A lone cyclist fishtailed unsteadily down Tremont Street early Tuesday afternoon, somehow staying upright, until the wind and driving snow became too much and he gave up.
Twenty-five-year-old Christian Schmutz was heading back to Brighton, after the Starbucks where he works in the Financial District gave up and closed early. He tried pushing his bike down the unplowed sidewalk. Then he gave up even on that, slung the bike over his shoulder, and carried the useless thing.
Much of Boston just gave up in the face of Tuesday’s snowstorm.
We mostly stayed home, after days of breathless weather reports forecasting a potential snowpocalypse-style nor’easter. Schools were closed. South Station was a dead zone at what should have been morning rush. Before the snow picked up in late morning, the few scattered cars on the Southeast Expressway cruised into Boston at 60 miles per hour on what might have been the quickest a.m. commute of the year.
Boston on Tuesday was a city of largely empty sidewalks and abandoned intersections, where traffic lights cycled mindlessly through their duties, counting down walk signals for nobody. You could pull a U-turn in the middle of Hanover Street at noon and nobody was around to yell obscenities at you.
It seemed an entire region had already mentally moved on from winter and couldn’t quite handle its return. Who could blame us? It was 73 degrees two weeks ago. We were clicking on car air conditioners in February. And, yes, climate change is a terrible threat and we may be doomed, but at least we would be fighting rising sea levels in shorts.
But then came a bracing blast of cold ahead of Tuesday’s unwelcome laggard of a snowstorm at the tail end of an otherwise easy winter. The storm stumbled into Boston like an uninvited party guest, insulting the host and knocking over the dessert table. What is it doing here? Is it lost? Is it drunk?
Nope, it’s winter again. Take a deep breath and then check out the long-range forecast. Temperatures in Boston are not expected to top 45 degrees even once over the next 15 days. There could be more snow this weekend, barely two weeks before Red Sox Opening Day. City schools are preemptively closed again Wednesday.
Boston Common, jammed two weeks ago, was nearly deserted Tuesday. There was a TV news van parked there, taking viewers LIVE! into the heart of the storm. A runner jogged laps around the Common, preserving a consecutive-day running streak or perhaps just scoring some toughness points. A woman posed for cellphone photos with a snowman.
“It is really pretty here,” said Karen Crowley, out exercising her dog among the bare trees lightly frosted in fresh snow, before the rain started falling in the afternoon. She still would have rather stayed inside like most people, she said, but Daisy the labradoodle can’t walk herself.
Nearby, Quincy Market was all but abandoned at lunchtime, with nearly every restaurant closed.

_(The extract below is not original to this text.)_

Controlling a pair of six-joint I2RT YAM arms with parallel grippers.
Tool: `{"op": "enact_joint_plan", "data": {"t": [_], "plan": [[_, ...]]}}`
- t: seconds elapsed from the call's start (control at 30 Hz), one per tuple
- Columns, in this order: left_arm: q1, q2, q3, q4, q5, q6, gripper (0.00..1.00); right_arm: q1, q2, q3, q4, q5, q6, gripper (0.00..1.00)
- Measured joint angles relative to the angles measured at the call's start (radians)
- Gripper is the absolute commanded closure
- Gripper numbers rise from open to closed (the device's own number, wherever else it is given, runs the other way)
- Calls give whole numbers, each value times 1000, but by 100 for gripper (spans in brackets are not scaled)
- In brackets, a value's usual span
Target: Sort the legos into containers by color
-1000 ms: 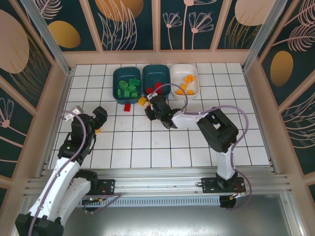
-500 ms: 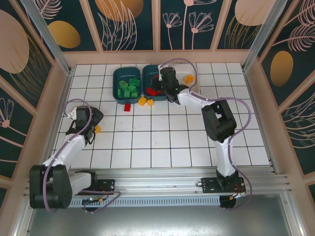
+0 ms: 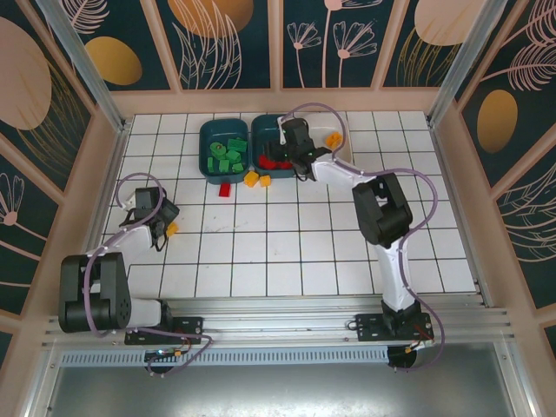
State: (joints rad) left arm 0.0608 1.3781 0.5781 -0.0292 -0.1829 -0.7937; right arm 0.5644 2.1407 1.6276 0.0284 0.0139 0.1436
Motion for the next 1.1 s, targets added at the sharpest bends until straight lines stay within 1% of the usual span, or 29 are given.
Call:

There was a Japanese place open on one end and a Chinese place open on the other.
Rose Mary Rodriguez, 21, who staffed the Sea Boston retail cart, said it was a slooooow day in the Boston-themed souvenir shirt and hat business.
“There are hotels nearby, and with the people who stay around here, it was worth a try,” she explained.
Bundled in winter clothing, Jim Racca, 59, stood inside the quiet market and watched workers outside lean into shovels to clear sidewalks that few were around to walk on. Racca had slept outside on the street Monday night, like most nights, inside two sleeping bags and under a canvas tarp, in a spot he found downtown that we’re not going to give away. He woke Tuesday dusted with snow.
“This city is dead,” he lamented. “It’s like one of those movies” in which a catastrophe, “like some kind of gas or something,” drives civilization away and leaves only the buildings. Racca, who said he has been homeless about three years, had a face of white stubble and a few renegade gray hairs in his dark eyebrows. He had been hoping to run into some of his “regulars” downtown, the people he sees every day, who will buy him coffee or lunch or throw him a few bucks. But the snowstorm had kept them all away, and Racca had given up on Tuesday.
“I got nothing today,” he said. “I’m stuck.”